YOUR TASK> When you write out the listing below, keep each word exactly as it stands and drop the pictures.

DATA PROVIDED>
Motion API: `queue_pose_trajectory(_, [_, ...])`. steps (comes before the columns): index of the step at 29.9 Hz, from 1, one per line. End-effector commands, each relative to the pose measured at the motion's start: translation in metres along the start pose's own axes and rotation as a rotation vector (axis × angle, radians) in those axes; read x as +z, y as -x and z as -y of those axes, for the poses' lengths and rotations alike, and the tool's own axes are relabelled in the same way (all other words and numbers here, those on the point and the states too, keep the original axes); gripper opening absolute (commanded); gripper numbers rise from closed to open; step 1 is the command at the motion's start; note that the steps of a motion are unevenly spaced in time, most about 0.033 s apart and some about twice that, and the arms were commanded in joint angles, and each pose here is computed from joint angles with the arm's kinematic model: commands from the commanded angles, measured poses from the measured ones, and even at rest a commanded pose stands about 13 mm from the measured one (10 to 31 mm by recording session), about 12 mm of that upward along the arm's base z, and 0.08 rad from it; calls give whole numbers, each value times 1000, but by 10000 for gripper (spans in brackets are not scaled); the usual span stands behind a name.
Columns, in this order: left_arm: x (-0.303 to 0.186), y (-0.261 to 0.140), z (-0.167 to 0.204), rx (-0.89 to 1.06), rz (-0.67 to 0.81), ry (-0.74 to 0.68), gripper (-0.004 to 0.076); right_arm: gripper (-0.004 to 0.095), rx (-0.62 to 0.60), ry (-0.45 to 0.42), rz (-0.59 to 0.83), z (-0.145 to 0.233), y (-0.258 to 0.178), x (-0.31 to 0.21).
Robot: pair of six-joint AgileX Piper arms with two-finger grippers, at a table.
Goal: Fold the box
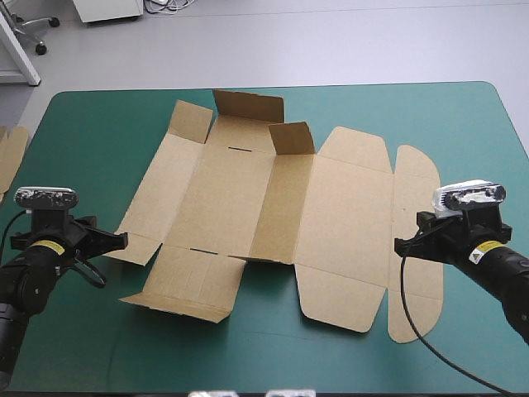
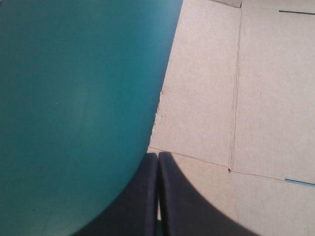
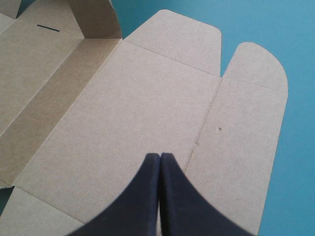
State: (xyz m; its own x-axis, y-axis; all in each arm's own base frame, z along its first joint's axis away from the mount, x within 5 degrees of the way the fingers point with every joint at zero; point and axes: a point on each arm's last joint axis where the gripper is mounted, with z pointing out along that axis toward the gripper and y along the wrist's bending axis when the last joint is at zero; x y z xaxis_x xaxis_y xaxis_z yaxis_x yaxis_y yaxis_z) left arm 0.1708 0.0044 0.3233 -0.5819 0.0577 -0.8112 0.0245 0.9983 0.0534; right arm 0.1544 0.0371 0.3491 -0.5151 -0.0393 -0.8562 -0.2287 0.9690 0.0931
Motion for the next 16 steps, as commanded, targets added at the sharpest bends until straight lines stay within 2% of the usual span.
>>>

OUTPUT OF THE EXERCISE>
Motion API: `queue_pose_trajectory(_, [_, ...])`. steps (comes before the columns): index of the step at 29.9 Hz, from 1, one per line. End-effector commands, each relative to the pose measured at the motion's start: translation in metres along the start pose's own axes and rotation as a rotation vector (axis × angle, radians) in those axes; read x as +z, y as -x and z as -y of those axes, for the poses' lengths and rotations alike, and the tool's own axes are relabelled in the same way (all other words and numbers here, those on the point and the states too, keep the original axes); gripper opening absolute (commanded); gripper numbers rise from closed to open; step 1 is the command at the motion's start; note that the steps of a motion are unevenly spaced in time, most about 0.033 s apart and some about twice that, and the arms were commanded in joint angles, and each pose here is computed from joint angles with the arm's kinematic model: commands from the commanded angles, measured poses from the measured ones, and even at rest a commanded pose stands about 13 mm from the measured one (10 to 31 mm by recording session), about 12 mm of that upward along the arm's base z, and 0.08 rad from it; calls give whole numbers, each value times 1000, but by 10000 for gripper (spans in brackets are not scaled); the usual span stands behind a name.
Columns, in this order: left_arm: x (-0.303 to 0.186), y (-0.261 to 0.140), z (-0.167 to 0.204), rx (-0.89 to 1.06), rz (-0.67 to 0.81), ry (-0.74 to 0.68), gripper (-0.004 to 0.076); right_arm: gripper (-0.004 to 0.095), rx (-0.62 to 0.60), ry (-0.45 to 0.42), rz (-0.59 to 0.83), z (-0.145 to 0.233), y (-0.258 to 0.178), x (-0.31 to 0.21).
Robot: pair of six-joint AgileX Piper arms with two-finger grippers, at a table.
Goal: Fold the box
State: (xyz m; its own x-axis, y-axis; all in each arm's own base frame, z along its first joint's axis away from the mount, x within 5 degrees of the way the fingers point with every joint at zero; point and axes: a point on each arm's last joint axis where the gripper is mounted, with z pointing out along that axis toward the gripper and y along the wrist's bending axis when the last joint is at zero; x y z xaxis_x xaxis_y xaxis_z yaxis_x yaxis_y yaxis_z) left arm 0.1708 0.0044 0.3233 -0.5819 0.0577 -0.8112 0.0245 0.9983 0.0534; right arm 0.1544 0.0371 0.3491 -0.5151 -0.0393 -0.8562 -0.2287 0.9690 0.0931
Motion for the next 16 steps, as commanded, targets added at the sharpest bends until straight lines stay within 2% of the usual span.
>>>

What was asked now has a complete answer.